REQUIRED WORK:
A line below contains "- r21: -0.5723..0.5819", and a later one contains "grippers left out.". Repeat both, with every line between them, exactly.

>>>>>

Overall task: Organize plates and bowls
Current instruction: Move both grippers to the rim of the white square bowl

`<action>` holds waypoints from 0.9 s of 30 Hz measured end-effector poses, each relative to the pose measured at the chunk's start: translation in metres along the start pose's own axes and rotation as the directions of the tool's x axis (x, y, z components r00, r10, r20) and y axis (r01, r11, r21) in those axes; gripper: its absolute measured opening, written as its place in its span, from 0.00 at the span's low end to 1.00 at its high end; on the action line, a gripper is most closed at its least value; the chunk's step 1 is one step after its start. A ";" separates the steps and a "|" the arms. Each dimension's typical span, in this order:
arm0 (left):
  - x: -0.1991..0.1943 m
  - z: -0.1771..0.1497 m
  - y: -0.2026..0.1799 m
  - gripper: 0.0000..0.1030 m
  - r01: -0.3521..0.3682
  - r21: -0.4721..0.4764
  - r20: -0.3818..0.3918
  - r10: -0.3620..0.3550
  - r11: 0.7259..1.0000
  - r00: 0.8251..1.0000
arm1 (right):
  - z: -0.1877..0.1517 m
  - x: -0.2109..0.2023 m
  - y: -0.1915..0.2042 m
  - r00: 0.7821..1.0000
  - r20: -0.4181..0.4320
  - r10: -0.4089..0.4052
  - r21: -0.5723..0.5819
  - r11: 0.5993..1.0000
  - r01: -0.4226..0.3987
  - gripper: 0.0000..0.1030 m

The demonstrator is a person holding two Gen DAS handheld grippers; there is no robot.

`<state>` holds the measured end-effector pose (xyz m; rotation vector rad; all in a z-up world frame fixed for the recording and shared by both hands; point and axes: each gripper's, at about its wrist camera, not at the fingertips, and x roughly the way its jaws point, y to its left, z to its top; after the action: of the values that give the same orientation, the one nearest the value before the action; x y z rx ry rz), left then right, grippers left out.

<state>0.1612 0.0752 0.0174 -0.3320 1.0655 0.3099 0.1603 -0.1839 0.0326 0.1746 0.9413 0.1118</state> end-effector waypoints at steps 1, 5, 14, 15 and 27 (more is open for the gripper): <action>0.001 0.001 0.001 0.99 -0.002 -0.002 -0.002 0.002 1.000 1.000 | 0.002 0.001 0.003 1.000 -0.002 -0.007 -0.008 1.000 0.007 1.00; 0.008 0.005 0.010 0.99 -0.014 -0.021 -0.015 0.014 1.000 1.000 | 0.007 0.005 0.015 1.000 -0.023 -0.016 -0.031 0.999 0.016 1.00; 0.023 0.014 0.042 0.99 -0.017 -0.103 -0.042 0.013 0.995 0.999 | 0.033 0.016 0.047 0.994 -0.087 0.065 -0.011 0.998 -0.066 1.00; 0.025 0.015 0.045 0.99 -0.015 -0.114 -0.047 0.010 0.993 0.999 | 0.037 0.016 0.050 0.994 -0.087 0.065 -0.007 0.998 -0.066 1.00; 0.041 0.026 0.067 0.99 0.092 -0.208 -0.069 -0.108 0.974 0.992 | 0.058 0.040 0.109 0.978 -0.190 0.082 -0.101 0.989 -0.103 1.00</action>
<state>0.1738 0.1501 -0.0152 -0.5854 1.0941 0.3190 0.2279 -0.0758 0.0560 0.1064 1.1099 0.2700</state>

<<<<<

SOLVED PROBLEM:
  - r21: -0.5723..0.5819
  - r11: 0.5993..1.0000
  - r01: -0.4226..0.3987
  - gripper: 0.0000..0.1030 m

The demonstrator is a person holding two Gen DAS handheld grippers; there is no robot.

`<state>` holds the measured end-effector pose (xyz m; rotation vector rad; all in a z-up world frame fixed for the recording and shared by both hands; point and axes: each gripper's, at about its wrist camera, not at the fingertips, and x roughly the way its jaws point, y to its left, z to its top; after the action: of the values that give the same orientation, the one nearest the value before the action; x y z rx ry rz), left then right, grippers left out.

With that, the output is done.